Task directions →
Below is a listing. Write out exactly its lines between the one holding "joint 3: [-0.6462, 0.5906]" and the one holding "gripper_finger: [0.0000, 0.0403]", inclusive.

Supplied data below:

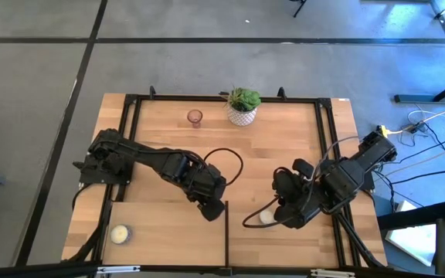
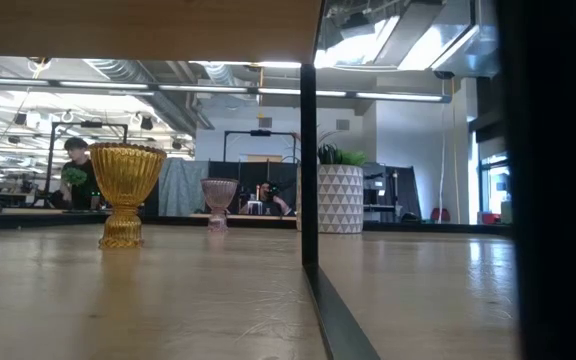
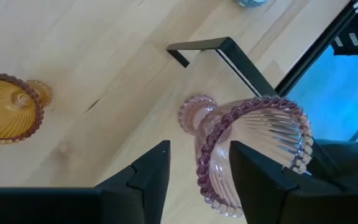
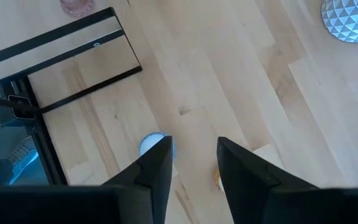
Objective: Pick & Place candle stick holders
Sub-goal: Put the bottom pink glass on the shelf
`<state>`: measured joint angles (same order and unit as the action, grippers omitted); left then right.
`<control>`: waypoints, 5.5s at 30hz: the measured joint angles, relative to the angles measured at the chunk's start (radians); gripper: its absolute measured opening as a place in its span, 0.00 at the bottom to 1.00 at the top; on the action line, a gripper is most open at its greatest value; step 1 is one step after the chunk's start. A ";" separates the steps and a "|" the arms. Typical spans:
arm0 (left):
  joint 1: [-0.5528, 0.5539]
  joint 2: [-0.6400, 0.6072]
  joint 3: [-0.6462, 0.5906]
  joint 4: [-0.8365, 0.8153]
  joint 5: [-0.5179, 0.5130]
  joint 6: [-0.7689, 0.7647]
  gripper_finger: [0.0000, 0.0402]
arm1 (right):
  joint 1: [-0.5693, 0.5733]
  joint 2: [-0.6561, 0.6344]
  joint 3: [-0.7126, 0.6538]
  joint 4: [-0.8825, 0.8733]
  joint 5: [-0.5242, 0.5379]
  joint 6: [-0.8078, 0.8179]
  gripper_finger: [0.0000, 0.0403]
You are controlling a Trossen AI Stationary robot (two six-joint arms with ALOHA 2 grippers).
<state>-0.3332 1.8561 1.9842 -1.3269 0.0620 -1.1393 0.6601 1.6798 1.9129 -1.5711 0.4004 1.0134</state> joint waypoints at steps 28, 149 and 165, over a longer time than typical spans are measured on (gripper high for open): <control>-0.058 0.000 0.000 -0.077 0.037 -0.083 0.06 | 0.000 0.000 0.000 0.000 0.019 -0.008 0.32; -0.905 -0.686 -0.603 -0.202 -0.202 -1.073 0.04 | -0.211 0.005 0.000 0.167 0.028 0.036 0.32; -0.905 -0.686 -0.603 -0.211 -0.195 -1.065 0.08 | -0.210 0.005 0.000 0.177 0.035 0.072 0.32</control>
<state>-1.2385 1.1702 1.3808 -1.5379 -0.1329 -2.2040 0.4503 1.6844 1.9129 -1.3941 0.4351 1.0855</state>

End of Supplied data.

Expected answer →
  joint 3: [-0.6462, 0.5906]
  joint 4: [-0.8365, 0.8153]
  joint 5: [-0.5179, 0.5130]
  joint 6: [-0.7689, 0.7647]
  gripper_finger: [0.0000, 0.0402]
arm1 (right):
  joint 1: [-0.5693, 0.5733]
  joint 2: [-0.6561, 0.6344]
  joint 3: [-0.7126, 0.6538]
  joint 4: [-0.8825, 0.8733]
  joint 5: [-0.5242, 0.5379]
  joint 6: [-0.8078, 0.8179]
  gripper_finger: [0.0000, 0.0403]

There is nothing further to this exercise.